**EXERCISE DATA:**
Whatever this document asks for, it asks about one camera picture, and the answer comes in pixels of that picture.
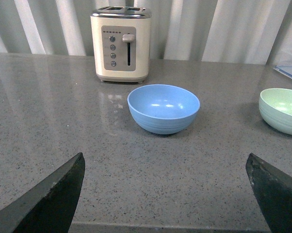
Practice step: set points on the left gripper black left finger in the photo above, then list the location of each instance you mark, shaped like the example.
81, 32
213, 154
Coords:
48, 207

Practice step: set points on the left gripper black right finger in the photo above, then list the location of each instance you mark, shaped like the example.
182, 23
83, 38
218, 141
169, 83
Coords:
273, 191

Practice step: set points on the green bowl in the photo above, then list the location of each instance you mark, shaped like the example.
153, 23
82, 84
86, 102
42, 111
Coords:
275, 107

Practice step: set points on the blue bowl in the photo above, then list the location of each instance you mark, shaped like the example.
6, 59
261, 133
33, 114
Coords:
163, 109

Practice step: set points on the clear plastic food container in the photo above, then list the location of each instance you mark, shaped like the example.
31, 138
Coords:
285, 70

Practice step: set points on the white curtain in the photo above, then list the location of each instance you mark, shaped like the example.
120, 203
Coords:
231, 31

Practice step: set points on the cream two-slot toaster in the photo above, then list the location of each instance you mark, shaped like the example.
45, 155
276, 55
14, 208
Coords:
121, 43

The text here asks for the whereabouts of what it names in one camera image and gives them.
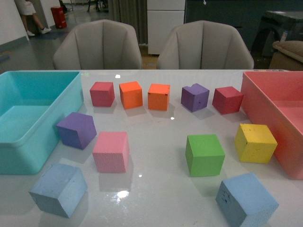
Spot grey curtain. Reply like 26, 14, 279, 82
108, 0, 148, 44

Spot pink plastic bin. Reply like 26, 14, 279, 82
241, 71, 303, 180

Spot orange foam cube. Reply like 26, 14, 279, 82
148, 84, 170, 111
119, 81, 143, 109

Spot red bin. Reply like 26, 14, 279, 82
51, 7, 67, 29

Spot light blue foam cube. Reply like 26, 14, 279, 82
29, 163, 87, 218
215, 173, 279, 227

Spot beige chair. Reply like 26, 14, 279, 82
53, 19, 142, 70
157, 20, 254, 70

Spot pink foam cube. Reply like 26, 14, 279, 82
92, 131, 130, 173

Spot notched purple foam cube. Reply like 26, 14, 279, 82
181, 83, 210, 112

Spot green foam cube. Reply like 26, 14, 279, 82
185, 134, 225, 177

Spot black appliance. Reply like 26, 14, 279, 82
251, 11, 303, 57

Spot right beige chair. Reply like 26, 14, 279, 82
157, 20, 254, 70

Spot white cabinet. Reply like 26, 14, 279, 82
147, 0, 186, 55

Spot left orange foam cube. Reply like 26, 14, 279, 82
119, 81, 143, 109

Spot beige sofa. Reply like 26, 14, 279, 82
269, 41, 303, 71

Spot yellow foam cube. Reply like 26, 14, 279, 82
234, 123, 277, 164

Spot person legs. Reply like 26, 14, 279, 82
14, 0, 52, 37

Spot crimson foam cube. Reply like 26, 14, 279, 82
89, 82, 115, 107

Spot dark grey counter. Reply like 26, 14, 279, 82
185, 0, 303, 51

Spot right orange foam cube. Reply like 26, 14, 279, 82
148, 84, 170, 111

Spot dark red foam cube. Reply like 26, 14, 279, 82
212, 87, 244, 114

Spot teal plastic bin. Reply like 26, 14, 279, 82
0, 71, 83, 175

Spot left beige chair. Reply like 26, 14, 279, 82
53, 19, 142, 70

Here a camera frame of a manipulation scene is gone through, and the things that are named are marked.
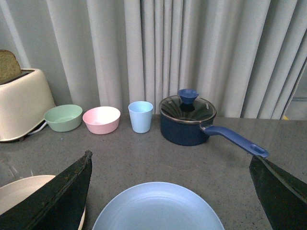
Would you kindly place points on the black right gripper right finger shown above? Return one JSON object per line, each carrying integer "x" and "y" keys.
{"x": 282, "y": 196}

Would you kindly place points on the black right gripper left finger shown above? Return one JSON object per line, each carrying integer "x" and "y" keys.
{"x": 58, "y": 205}

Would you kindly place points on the light blue plate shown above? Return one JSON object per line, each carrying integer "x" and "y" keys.
{"x": 157, "y": 206}

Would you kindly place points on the cream white plate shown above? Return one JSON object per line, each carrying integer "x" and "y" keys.
{"x": 16, "y": 192}

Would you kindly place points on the light green bowl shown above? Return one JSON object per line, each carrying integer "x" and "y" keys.
{"x": 64, "y": 118}

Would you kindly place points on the pink bowl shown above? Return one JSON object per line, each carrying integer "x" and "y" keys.
{"x": 102, "y": 120}

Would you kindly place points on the cream white toaster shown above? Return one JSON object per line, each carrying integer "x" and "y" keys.
{"x": 23, "y": 102}

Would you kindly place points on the dark blue saucepan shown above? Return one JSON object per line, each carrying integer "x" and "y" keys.
{"x": 193, "y": 133}

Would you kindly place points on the light blue cup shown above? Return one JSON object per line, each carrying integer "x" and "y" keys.
{"x": 140, "y": 116}

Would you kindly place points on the glass lid blue knob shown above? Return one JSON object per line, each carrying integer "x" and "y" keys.
{"x": 187, "y": 107}

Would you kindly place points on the brown bread slice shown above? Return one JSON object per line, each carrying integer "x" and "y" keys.
{"x": 9, "y": 66}

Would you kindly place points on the grey curtain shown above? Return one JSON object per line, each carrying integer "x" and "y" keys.
{"x": 244, "y": 56}

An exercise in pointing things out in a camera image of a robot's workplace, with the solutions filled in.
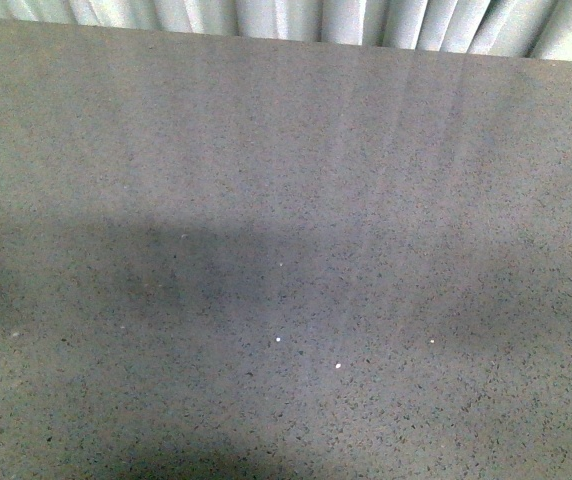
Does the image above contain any white pleated curtain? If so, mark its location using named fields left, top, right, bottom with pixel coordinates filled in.
left=0, top=0, right=572, bottom=61

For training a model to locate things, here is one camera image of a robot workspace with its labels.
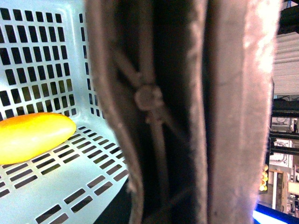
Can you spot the brown basket handle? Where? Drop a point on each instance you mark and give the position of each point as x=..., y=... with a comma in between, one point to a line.
x=186, y=86

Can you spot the light blue plastic basket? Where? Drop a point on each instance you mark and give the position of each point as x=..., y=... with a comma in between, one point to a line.
x=60, y=163

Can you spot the yellow mango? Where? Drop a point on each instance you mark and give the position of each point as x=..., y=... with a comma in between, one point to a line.
x=27, y=136

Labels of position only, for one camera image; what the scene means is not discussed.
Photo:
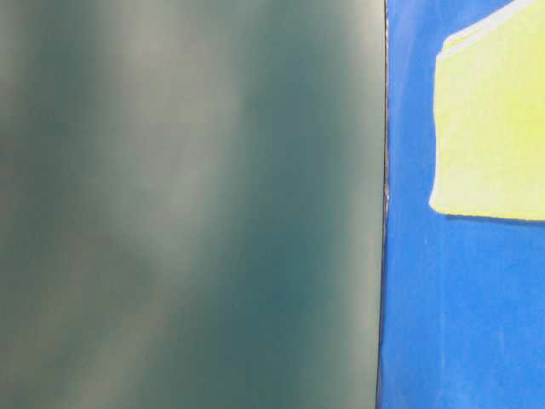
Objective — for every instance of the blurry dark green panel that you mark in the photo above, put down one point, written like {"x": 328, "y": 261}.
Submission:
{"x": 191, "y": 203}

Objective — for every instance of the blue table cloth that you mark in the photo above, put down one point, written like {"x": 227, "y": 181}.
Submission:
{"x": 462, "y": 303}

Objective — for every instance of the yellow towel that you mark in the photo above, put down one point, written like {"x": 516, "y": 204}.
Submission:
{"x": 488, "y": 107}

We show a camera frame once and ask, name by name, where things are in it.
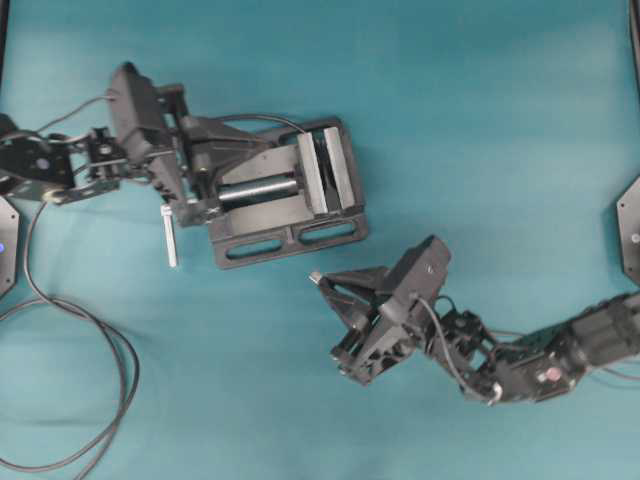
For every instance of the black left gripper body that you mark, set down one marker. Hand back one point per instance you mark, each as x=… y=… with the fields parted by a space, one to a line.
x=163 y=167

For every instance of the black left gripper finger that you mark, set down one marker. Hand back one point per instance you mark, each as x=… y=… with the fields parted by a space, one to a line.
x=208 y=161
x=197 y=130

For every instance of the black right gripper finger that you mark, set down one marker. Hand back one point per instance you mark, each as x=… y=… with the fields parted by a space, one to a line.
x=363 y=282
x=355 y=304

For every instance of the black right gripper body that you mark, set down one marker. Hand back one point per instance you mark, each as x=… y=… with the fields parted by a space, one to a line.
x=363 y=356

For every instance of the black USB cable silver plug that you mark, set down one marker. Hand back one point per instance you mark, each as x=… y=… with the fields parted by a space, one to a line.
x=100 y=320

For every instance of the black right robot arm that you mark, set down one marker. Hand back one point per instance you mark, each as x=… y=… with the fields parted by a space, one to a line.
x=535 y=367

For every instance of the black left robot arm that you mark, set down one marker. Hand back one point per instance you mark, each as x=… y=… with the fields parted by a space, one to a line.
x=185 y=210

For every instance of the black bench vise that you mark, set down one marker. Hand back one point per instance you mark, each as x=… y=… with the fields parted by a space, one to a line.
x=302 y=195

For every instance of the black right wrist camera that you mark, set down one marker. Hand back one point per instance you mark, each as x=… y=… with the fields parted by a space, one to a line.
x=421 y=272

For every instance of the silver vise handle bar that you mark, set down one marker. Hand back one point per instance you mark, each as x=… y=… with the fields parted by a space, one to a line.
x=167 y=218

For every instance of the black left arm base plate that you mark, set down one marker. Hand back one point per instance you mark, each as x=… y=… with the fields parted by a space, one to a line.
x=9 y=237

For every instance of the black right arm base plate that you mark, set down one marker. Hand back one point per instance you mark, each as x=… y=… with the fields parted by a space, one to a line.
x=627 y=207

**WHAT NEEDS TO BE DONE:**
Line count for the string "scene": say how many lines in the listing contain it, and add nothing.

**RESPONSE:**
2